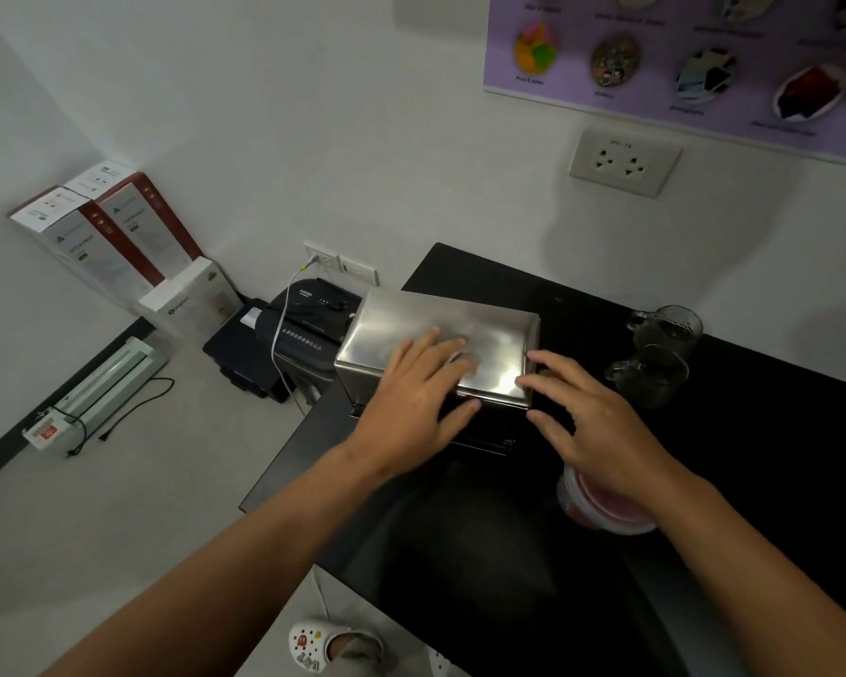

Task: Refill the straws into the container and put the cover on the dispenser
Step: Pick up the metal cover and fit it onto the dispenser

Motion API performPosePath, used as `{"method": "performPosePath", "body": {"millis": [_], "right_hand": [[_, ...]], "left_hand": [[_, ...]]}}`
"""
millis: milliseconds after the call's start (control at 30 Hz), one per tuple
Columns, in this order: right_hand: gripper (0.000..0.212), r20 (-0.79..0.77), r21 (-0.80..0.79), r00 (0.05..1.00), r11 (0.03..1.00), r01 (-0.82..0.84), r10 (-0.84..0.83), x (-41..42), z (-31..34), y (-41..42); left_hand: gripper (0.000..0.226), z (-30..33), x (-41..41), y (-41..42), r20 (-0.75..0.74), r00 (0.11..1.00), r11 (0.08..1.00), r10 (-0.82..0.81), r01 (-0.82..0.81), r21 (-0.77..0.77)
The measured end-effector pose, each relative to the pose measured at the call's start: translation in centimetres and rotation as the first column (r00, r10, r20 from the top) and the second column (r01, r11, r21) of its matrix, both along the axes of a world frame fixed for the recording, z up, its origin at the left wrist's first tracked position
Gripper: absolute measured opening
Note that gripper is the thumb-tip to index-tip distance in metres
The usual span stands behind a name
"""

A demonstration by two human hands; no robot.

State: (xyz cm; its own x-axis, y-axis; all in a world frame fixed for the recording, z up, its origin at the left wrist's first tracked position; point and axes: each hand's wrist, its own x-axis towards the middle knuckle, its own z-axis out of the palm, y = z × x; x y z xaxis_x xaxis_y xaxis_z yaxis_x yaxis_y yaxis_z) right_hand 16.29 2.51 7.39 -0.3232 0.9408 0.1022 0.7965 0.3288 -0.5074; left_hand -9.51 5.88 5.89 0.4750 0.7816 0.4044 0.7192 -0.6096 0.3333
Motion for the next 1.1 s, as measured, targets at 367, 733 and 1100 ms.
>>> {"method": "performPosePath", "body": {"millis": [367, 733, 1100], "right_hand": [[0.038, -0.093, 0.082, 0.995, 0.996, 0.037, -0.029, -0.4, -1.5, -0.5], [0.034, -0.1, 0.085, 0.995, 0.996, 0.033, -0.024, -0.5, -1.6, -0.4], [0.04, -0.037, 0.018, 0.998, 0.998, 0.056, -0.056, -1.0, -0.4, -0.9]], "left_hand": [[0.043, -0.9, 1.7, 0.3, -0.013, 1.0, 0.999, -0.002, 0.002, 0.043], [0.041, -1.7, 1.6, 0.6, -0.002, 1.0, 0.996, 0.001, -0.001, 0.088], [0.038, -2.6, 1.4, 0.8, 0.036, 0.999, 0.998, -0.022, 0.02, 0.061]]}}
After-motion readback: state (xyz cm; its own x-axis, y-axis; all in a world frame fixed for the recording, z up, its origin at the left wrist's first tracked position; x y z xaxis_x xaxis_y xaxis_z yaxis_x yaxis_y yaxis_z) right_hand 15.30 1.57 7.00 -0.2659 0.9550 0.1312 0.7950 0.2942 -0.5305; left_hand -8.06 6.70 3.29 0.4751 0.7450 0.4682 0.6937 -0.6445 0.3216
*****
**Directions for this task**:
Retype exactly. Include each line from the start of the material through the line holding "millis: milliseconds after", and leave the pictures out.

**Answer box**:
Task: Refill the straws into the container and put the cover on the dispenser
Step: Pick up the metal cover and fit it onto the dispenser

Motion API performPosePath, used as `{"method": "performPosePath", "body": {"millis": [_], "right_hand": [[_, ...]], "left_hand": [[_, ...]]}}`
"""
millis: milliseconds after the call's start (control at 30 Hz), one per tuple

This output is complete, and the exercise is done.